Get email delivery of the Cadence blog featured here
How do you program an embedded system? Say, the code that runs on the control processor on a big SoC? What programming language should you use?
I have never really programmed an embedded system, unless you count writing a couple of experimental programs for smartphones, but what a fair bit of embedded system programming is today was just system programming twenty years ago. I have written device drivers for disk drives. I have written the lower levels of a full networking stack. I have written full operating systems for small computers. When I was doing graduate work at university, the microprocessor had barely been invented (okay, the Intel 4004 was a thing, but take one look at its architecture and you will see it is closer to programming an FPGA than a processor). The PC, IBM or otherwise, didn't exist. The Apple II came along somewhere around then. Anyway, all that programming was in assembly code for the various computers. When you only have 64KB of memory on the entire machine, everything has to be very tight. But today, you have more memory and you will likely be using a programming language. So what are the most popular choices today in 2019?

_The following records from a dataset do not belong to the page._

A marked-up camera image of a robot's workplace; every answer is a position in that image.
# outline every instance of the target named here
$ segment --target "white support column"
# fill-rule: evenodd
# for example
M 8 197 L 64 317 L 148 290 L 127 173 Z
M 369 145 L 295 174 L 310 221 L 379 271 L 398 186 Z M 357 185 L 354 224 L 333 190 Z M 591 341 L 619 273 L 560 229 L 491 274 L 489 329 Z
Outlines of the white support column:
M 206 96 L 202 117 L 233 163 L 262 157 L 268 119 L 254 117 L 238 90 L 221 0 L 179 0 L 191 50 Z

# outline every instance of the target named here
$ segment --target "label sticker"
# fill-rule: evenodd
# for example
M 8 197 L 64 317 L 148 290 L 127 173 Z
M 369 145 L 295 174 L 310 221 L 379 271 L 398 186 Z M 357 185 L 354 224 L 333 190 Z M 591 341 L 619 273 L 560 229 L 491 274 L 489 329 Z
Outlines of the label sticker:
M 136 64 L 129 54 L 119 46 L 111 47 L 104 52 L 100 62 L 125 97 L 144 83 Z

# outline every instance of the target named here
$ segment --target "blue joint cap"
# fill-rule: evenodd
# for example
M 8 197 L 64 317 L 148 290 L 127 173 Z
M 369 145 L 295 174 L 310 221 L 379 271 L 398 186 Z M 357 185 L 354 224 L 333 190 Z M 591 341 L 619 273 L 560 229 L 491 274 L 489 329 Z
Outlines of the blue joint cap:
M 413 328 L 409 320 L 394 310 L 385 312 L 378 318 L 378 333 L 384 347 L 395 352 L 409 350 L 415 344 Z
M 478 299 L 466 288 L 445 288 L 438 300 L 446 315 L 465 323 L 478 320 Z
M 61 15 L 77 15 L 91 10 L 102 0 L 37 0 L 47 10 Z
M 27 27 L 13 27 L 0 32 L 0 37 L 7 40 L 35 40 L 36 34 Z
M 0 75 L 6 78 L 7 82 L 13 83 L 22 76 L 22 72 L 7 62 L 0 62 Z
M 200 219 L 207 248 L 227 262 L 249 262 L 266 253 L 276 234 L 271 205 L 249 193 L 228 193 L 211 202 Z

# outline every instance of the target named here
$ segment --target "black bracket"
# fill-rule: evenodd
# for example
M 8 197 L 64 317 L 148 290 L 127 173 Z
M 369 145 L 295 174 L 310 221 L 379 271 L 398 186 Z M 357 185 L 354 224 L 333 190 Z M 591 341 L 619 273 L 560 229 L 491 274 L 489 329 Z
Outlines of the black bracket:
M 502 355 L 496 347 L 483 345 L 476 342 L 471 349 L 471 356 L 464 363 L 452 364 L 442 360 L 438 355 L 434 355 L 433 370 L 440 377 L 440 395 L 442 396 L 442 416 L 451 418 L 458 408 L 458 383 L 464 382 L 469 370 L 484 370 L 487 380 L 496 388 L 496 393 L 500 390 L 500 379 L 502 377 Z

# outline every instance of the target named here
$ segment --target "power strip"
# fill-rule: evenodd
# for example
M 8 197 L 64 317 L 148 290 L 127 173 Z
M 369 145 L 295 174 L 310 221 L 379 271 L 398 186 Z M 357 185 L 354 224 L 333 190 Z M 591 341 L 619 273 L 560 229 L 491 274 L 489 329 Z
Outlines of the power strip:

As it happens, just this week, IEEE Spectrum did a survey and the table below is the top 10 most popular programming languages. Here is the whole article. The methodology is a little weird since some of the "languages" aren't really programming languages but we'll go with their ranking. After all, if a lot of people sit in front of computers and write HTML, and other people come to the websites and "run" the HTML, it seems somewhat arbitrary to decide that is not "real" programming.
I think it is instructive to look at these languages and see what type of language they are and where the support comes from. First, here's the list:
First-choice Python is a language created by Guido van Rossum and first released in 1991. Two things I note about the language. First, it uses indentation to indicate control-structure rather than having explicit words or brackets, unlike many of the other languages on this list, which are what a friend of mine calls "curly bracket languages". Second, it is dynamically typed and almost anything that you can write that looks like it should make sense will do what you expect, although perhaps not very efficiently. The language is interpreted (sometimes meaning it is described as a scripting language). Despite books about the language, and even its logo, being a snake, the language was actually named after Monty Python (which, by the way, was first broadcast 50 years ago next month on October 5, 1969). Many university computer science courses use Python, so it is often the language new graduates are most familiar with. Python's popularity is also partially driven by its being quasi-standard in machine learning (and various other domains), and so there are rich libraries available. In particular, TensorFlow is written in Python, and although Caffe is written in C++, its interface is provided in Python.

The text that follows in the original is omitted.